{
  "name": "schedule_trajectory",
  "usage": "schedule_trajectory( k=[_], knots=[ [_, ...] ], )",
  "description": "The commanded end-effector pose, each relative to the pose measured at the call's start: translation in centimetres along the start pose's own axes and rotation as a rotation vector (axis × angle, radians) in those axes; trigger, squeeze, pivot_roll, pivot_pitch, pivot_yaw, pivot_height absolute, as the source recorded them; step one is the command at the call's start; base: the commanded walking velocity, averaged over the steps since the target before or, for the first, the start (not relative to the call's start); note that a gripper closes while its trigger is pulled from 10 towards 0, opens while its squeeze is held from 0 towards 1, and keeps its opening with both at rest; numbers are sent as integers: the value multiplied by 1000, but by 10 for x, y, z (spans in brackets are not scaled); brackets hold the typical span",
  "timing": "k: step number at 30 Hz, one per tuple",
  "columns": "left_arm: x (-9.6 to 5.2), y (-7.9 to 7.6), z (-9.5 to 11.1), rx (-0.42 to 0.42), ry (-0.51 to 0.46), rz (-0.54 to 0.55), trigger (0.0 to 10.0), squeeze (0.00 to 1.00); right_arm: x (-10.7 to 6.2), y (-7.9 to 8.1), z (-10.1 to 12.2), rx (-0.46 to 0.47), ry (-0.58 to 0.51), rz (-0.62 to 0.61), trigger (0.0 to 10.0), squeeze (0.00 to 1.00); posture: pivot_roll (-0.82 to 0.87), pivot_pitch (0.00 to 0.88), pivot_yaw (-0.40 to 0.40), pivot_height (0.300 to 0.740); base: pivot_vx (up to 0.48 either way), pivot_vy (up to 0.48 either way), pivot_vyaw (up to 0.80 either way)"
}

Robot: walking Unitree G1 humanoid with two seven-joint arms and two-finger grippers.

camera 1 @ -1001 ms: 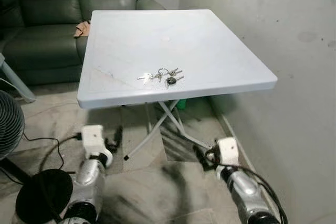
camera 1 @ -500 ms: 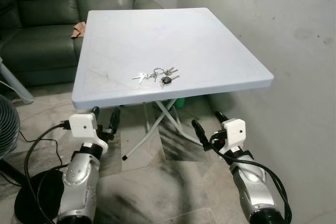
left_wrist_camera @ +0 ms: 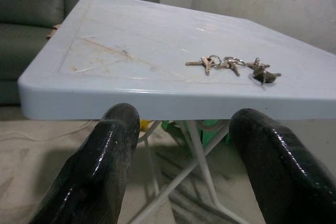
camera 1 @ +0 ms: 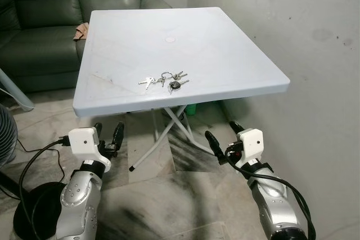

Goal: Hang keys on a hook

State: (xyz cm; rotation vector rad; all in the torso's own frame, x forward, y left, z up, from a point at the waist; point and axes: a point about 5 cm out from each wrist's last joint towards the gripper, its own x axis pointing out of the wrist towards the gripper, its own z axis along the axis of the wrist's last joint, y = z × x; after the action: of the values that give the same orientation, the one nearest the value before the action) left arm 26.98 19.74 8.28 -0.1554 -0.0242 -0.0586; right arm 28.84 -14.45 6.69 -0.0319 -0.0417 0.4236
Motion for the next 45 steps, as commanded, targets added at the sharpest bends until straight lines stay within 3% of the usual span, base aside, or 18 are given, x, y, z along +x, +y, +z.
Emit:
schedule_trajectory(
  k=[1, 4, 17, 45],
  knots=[
    [2, 1, 6, 4, -14, 7, 10000, 0, 2, 2, 4, -7, -7, 11, 10000, 0, -114, 0, -12, 740, 0, 0, 0],
    [1, -4, 6, 7, -1, -17, 10000, 0, 2, -1, 8, -55, 0, 17, 10000, 0, -110, 0, -18, 740, 0, 0, 0],
    [2, -7, 7, 5, 1, -23, 10000, 0, 3, -1, 7, -48, 9, 21, 10000, 0, -106, 0, -21, 740, 0, 0, 706],
    [2, -8, 9, -10, 1, -22, 10000, 0, 2, -1, 8, -26, 10, 30, 10000, 0, -100, 0, -28, 740, 257, 0, 0]
  ],
)
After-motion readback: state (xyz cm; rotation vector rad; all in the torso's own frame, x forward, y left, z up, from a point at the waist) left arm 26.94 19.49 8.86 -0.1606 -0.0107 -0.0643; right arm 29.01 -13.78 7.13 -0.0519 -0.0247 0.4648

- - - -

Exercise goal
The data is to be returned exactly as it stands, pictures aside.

Exercise response
{
  "name": "schedule_trajectory",
  "usage": "schedule_trajectory( k=[_], knots=[ [_, ...] ], )",
  "description": "The commanded end-effector pose, each relative to the pose measured at the call's start: translation in centimetres along the start pose's own axes and rotation as a rotation vector (axis × angle, radians) in those axes; trigger, squeeze, pivot_roll, pivot_pitch, pivot_yaw, pivot_height absolute, as the source recorded them; step one is the command at the call's start; base: the commanded walking velocity, averaged over the steps since the target before or, for the first, the start (not relative to the call's start); note that a gripper closes while its trigger is pulled from 10 towards 0, opens while its squeeze is held from 0 towards 1, and keeps its opening with both at rest; numbers are sent as integers: the value multiplied by 1000, but by 10 for x, y, z (spans in brackets are not scaled); brackets hold the typical span",
  "timing": "k: step number at 30 Hz, one per tuple",
  "columns": "left_arm: x (-9.6 to 5.2), y (-7.9 to 7.6), z (-9.5 to 11.1), rx (-0.42 to 0.42), ry (-0.51 to 0.46), rz (-0.54 to 0.55), trigger (0.0 to 10.0), squeeze (0.00 to 1.00); right_arm: x (-10.7 to 6.2), y (-7.9 to 8.1), z (-10.1 to 12.2), rx (-0.46 to 0.47), ry (-0.58 to 0.51), rz (-0.62 to 0.61), trigger (0.0 to 10.0), squeeze (0.00 to 1.00); posture: pivot_roll (-0.82 to 0.87), pivot_pitch (0.00 to 0.88), pivot_yaw (-0.40 to 0.40), pivot_height (0.300 to 0.740); base: pivot_vx (up to 0.48 either way), pivot_vy (up to 0.48 either way), pivot_vyaw (up to 0.80 either way)"
}

Robot: walking Unitree G1 humanoid with two seven-joint arms and two-finger grippers.

camera 1 @ -1001 ms: 
camera 1 @ -500 ms: 
left_wrist_camera @ +0 ms: 
camera 1 @ +0 ms: 

Goal: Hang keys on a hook

State: (xyz cm; rotation vector rad; all in the torso's own frame, x forward, y left, z up, from a point at the waist; point and axes: a point about 5 cm out from each wrist's last joint towards the gripper, its own x axis pointing out of the wrist towards the gripper, its own z axis along the axis of the wrist's last joint, y = z × x; after the action: of the values that give the same orientation, the one nearest the value before the action) left arm 26.98 19.74 8.28 -0.1554 -0.0242 -0.0586; right arm 28.84 -14.45 6.69 -0.0319 -0.0417 0.4236
Motion for the next 45 steps, as commanded, targets added at the sharpest bends until straight lines stay within 3% of the usual span, base aside, or 18 are given, x, y, z along +x, +y, +z.
Emit:
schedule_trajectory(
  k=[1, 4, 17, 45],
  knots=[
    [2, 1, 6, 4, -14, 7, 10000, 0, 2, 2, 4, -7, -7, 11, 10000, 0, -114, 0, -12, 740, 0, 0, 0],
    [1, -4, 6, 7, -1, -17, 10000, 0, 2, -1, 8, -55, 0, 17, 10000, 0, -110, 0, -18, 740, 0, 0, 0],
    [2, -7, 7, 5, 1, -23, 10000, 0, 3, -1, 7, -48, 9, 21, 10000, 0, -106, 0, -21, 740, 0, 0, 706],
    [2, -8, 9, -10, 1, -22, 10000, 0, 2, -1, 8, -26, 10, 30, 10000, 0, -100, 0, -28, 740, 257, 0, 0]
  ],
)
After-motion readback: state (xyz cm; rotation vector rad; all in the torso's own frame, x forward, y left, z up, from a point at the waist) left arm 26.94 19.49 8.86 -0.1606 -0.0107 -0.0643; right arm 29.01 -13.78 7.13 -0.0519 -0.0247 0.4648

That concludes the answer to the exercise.